Flip Binary Tree To Match Preorder Traversal (M)

题目

You are given the root of a binary tree with n nodes, where each node is uniquely assigned a value from 1 to n. You are also given a sequence of n values voyage, which is the desired pre-order traversal of the binary tree.

Any node in the binary tree can be flipped by swapping its left and right subtrees. For example, flipping node 1 will have the following effect:

Flip the smallest number of nodes so that the pre-order traversal of the tree matches voyage.

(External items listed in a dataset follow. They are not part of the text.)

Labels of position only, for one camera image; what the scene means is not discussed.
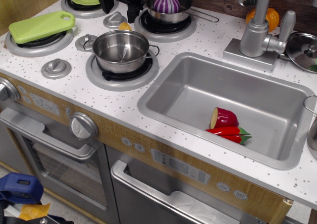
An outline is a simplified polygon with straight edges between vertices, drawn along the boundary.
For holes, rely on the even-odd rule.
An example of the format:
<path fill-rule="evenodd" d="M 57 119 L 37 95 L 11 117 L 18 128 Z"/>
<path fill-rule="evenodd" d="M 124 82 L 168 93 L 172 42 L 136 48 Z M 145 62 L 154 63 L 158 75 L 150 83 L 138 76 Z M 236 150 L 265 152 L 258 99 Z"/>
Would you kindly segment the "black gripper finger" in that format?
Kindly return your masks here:
<path fill-rule="evenodd" d="M 114 8 L 114 0 L 99 0 L 101 8 L 105 13 L 110 13 Z"/>
<path fill-rule="evenodd" d="M 137 16 L 143 10 L 143 1 L 133 1 L 128 4 L 127 17 L 129 23 L 134 23 Z"/>

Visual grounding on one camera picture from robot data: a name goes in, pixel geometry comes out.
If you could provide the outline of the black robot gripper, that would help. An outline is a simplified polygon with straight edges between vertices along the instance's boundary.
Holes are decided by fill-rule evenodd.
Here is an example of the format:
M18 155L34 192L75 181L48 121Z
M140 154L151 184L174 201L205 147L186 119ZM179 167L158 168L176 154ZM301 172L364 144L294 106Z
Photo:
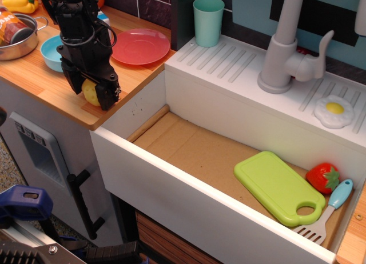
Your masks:
M86 78L98 83L96 95L103 111L109 110L120 98L118 75L110 64L112 43L108 29L99 26L91 34L74 35L60 33L63 47L61 67L72 90L79 94Z

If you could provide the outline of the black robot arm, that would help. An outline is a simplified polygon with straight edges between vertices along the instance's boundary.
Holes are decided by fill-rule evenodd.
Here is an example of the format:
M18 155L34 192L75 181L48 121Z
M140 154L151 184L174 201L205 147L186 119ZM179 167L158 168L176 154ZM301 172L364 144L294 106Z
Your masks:
M62 71L76 94L86 79L95 84L102 110L119 100L118 75L110 64L113 29L98 18L97 0L41 0L54 24L60 29Z

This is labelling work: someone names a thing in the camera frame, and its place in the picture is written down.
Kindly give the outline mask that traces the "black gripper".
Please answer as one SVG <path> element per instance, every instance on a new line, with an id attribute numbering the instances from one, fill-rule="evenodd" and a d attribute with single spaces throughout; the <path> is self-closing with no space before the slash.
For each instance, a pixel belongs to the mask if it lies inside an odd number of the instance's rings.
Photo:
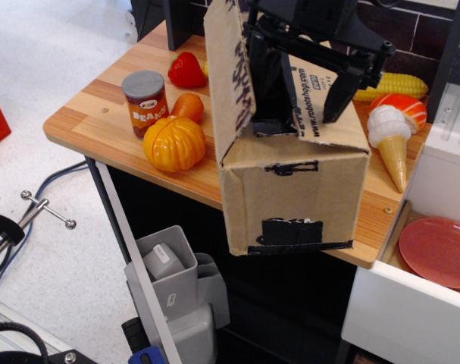
<path id="1" fill-rule="evenodd" d="M 324 103 L 335 123 L 359 89 L 377 87 L 396 47 L 358 16 L 357 1 L 248 1 L 254 121 L 286 121 L 289 99 L 280 52 L 337 74 Z"/>

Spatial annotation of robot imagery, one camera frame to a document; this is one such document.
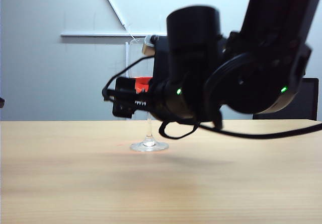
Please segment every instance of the wooden table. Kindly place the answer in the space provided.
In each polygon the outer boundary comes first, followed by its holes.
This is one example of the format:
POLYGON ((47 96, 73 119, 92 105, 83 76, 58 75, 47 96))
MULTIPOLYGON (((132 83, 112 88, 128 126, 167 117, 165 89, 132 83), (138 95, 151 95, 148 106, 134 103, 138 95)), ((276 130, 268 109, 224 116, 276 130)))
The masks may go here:
MULTIPOLYGON (((247 140, 197 130, 129 149, 144 121, 1 122, 1 223, 322 223, 322 131, 247 140)), ((309 120, 227 120, 263 133, 309 120)), ((183 133, 186 126, 171 125, 183 133)))

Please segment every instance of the black object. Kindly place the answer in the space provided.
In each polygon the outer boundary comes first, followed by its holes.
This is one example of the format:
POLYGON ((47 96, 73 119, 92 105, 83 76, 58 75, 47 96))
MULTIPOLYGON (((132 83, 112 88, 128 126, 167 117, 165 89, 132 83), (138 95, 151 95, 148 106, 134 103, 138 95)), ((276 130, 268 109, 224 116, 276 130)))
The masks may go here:
POLYGON ((303 78, 293 101, 278 112, 253 115, 253 119, 310 119, 316 121, 318 79, 303 78))
MULTIPOLYGON (((318 1, 250 0, 241 31, 228 39, 221 35, 218 10, 174 11, 167 17, 167 37, 151 37, 155 55, 149 91, 136 94, 118 83, 116 90, 108 89, 120 72, 103 88, 104 100, 117 106, 115 116, 144 110, 165 123, 208 130, 200 123, 212 121, 216 132, 222 128, 222 105, 252 114, 281 110, 305 73, 311 54, 305 41, 318 1)), ((122 79, 122 85, 129 80, 122 79)))
POLYGON ((0 97, 0 108, 4 107, 5 105, 5 100, 0 97))

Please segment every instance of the clear glass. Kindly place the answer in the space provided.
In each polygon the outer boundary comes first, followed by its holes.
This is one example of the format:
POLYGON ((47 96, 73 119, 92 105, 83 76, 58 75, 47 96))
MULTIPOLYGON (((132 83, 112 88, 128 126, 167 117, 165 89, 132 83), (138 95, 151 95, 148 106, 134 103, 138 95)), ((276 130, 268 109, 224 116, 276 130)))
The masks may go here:
MULTIPOLYGON (((144 57, 142 54, 142 47, 144 43, 144 38, 138 38, 131 40, 129 44, 129 64, 135 62, 136 60, 144 57)), ((128 75, 130 78, 136 78, 137 83, 140 80, 148 80, 153 75, 153 58, 146 59, 128 70, 128 75)), ((137 91, 148 91, 148 86, 145 84, 136 84, 137 91)), ((161 151, 169 148, 169 145, 164 142, 158 142, 154 139, 152 135, 152 123, 151 115, 147 113, 147 131, 146 136, 142 142, 133 143, 130 148, 134 151, 139 152, 152 152, 161 151)))

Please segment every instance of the black cable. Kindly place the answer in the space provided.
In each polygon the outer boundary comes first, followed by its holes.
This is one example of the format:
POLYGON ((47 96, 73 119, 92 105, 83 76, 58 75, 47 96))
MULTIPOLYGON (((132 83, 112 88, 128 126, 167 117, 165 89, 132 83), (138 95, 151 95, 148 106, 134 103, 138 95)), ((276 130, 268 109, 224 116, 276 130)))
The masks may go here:
POLYGON ((295 130, 290 130, 285 132, 268 133, 268 134, 246 134, 246 133, 238 133, 238 132, 229 132, 229 131, 218 130, 216 128, 208 127, 205 125, 199 125, 199 127, 212 132, 233 136, 233 137, 250 138, 250 139, 275 139, 275 138, 298 136, 298 135, 303 135, 311 132, 320 131, 322 130, 322 123, 314 126, 310 126, 310 127, 305 127, 305 128, 300 128, 300 129, 295 129, 295 130))
POLYGON ((118 72, 116 75, 112 76, 112 77, 110 78, 110 80, 106 83, 106 85, 104 86, 103 90, 104 90, 104 89, 106 89, 106 90, 107 90, 107 88, 110 86, 110 84, 112 83, 112 81, 113 81, 116 77, 118 77, 118 76, 122 75, 122 74, 123 74, 123 73, 125 73, 128 69, 130 69, 130 68, 132 68, 133 66, 135 66, 136 64, 140 63, 142 60, 144 60, 144 59, 150 59, 150 58, 154 58, 154 55, 152 55, 152 56, 147 56, 147 57, 142 57, 142 58, 138 59, 137 61, 135 61, 134 63, 132 63, 131 65, 129 65, 128 67, 126 67, 125 69, 123 69, 123 70, 121 70, 120 72, 118 72))
POLYGON ((195 125, 193 126, 193 129, 192 129, 190 132, 188 132, 188 133, 186 133, 186 134, 184 134, 184 135, 182 135, 182 136, 179 136, 179 137, 173 137, 173 136, 170 136, 170 135, 167 135, 167 134, 166 134, 166 126, 167 126, 169 123, 170 123, 170 122, 162 122, 162 124, 161 124, 161 126, 160 126, 160 128, 159 128, 159 134, 160 134, 162 137, 166 137, 166 138, 174 139, 174 140, 178 140, 178 139, 184 138, 184 137, 186 137, 186 136, 188 136, 188 135, 190 135, 190 134, 194 133, 194 132, 198 129, 198 127, 199 127, 199 123, 198 123, 198 124, 195 124, 195 125))

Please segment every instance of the gray wall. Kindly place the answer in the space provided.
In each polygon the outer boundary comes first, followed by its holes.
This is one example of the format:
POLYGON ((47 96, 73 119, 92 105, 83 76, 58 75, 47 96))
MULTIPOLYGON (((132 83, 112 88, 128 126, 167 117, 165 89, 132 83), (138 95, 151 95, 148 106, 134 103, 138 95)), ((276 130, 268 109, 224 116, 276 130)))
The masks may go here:
MULTIPOLYGON (((114 0, 130 31, 165 32, 165 17, 191 4, 216 6, 222 31, 239 30, 248 0, 114 0)), ((101 88, 125 65, 116 38, 68 38, 64 31, 124 32, 106 0, 1 0, 2 120, 115 119, 101 88)), ((308 42, 314 48, 308 77, 321 78, 321 6, 308 42)), ((223 109, 225 118, 250 115, 223 109)))

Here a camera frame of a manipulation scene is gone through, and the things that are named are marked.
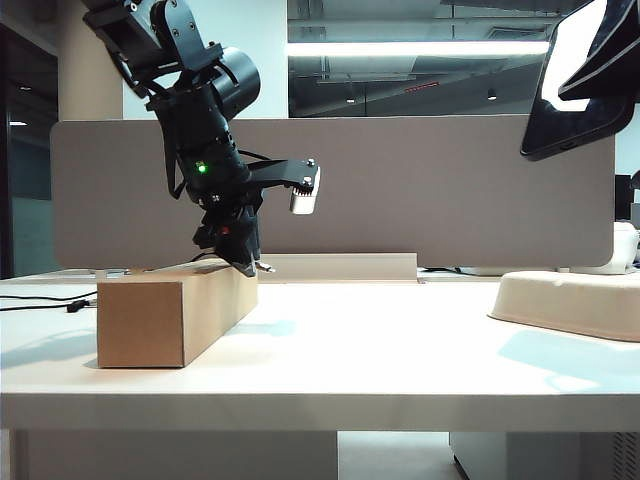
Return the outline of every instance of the red light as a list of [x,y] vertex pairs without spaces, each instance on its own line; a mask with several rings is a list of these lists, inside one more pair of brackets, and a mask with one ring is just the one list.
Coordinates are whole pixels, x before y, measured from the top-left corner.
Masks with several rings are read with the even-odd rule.
[[415,92],[419,92],[420,90],[426,90],[427,88],[433,88],[433,87],[439,87],[440,86],[440,82],[429,82],[429,83],[424,83],[422,85],[416,85],[415,87],[408,87],[404,89],[404,93],[415,93]]

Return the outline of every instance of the fluorescent light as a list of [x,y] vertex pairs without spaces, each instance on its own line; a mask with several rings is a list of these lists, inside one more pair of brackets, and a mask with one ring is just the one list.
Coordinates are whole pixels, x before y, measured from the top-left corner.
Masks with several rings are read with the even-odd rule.
[[510,57],[542,55],[549,42],[289,43],[290,57]]

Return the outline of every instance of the gray partition panel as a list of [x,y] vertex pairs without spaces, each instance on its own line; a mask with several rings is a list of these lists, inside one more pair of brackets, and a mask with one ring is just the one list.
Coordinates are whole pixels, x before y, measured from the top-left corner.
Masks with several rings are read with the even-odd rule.
[[[612,251],[614,143],[530,163],[526,116],[237,120],[247,150],[315,158],[316,213],[261,210],[267,253],[417,252],[421,265],[568,266]],[[202,211],[167,193],[159,125],[63,122],[52,133],[55,247],[65,266],[159,266],[198,252]]]

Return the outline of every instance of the desk leg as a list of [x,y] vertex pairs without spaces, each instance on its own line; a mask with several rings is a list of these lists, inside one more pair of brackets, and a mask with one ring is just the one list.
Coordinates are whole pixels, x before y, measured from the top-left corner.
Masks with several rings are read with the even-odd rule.
[[21,433],[12,480],[326,480],[338,478],[336,432]]
[[0,433],[1,466],[0,479],[25,480],[29,478],[29,452],[27,432],[2,430]]

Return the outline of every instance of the floor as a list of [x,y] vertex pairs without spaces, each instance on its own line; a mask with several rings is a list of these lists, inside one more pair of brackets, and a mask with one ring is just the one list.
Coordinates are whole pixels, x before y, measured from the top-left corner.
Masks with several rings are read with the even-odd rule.
[[340,480],[461,480],[448,433],[340,432]]

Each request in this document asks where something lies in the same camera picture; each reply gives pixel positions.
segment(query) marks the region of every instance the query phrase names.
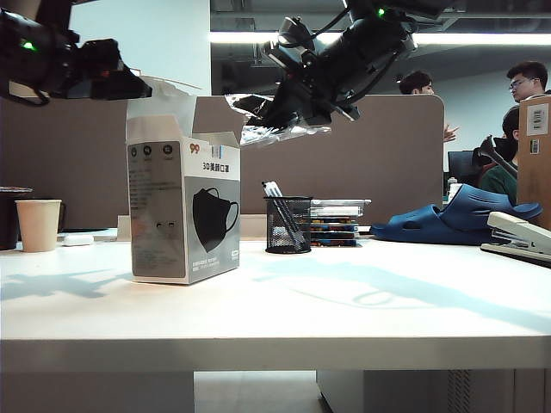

Return a list of the values of all flipped nodes. You may return the answer in any order. If it is impossible to flip the nodes in the tree to make the pre-order traversal match voyage, return the list [-1].

Example 1:

Input: root = [1,2], voyage = [2,1]
Output: [-1]
Explanation: It is impossible to flip the nodes such that the pre-order traversal matches voyage.

Example 2:

Input: root = [1,2,3], voyage = [1,3,2]
Output: [1]
Explanation: Flipping node 1 swaps nodes 2 and 3, so the pre-order traversal matches voyage.

Example 3:

Input: root = [1,2,3], voyage = [1,2,3]
Output: []
Explanation: The tree's pre-order traversal already matches voyage, so no nodes need to be flipped.

Constraints:

• The number of nodes in the tree is n.
• n == voyage.length
• 1 <= n <= 100
• 1 <= Node.val, voyage[i] <= n
• All the values in the tree are unique.
• All the values in voyage are unique.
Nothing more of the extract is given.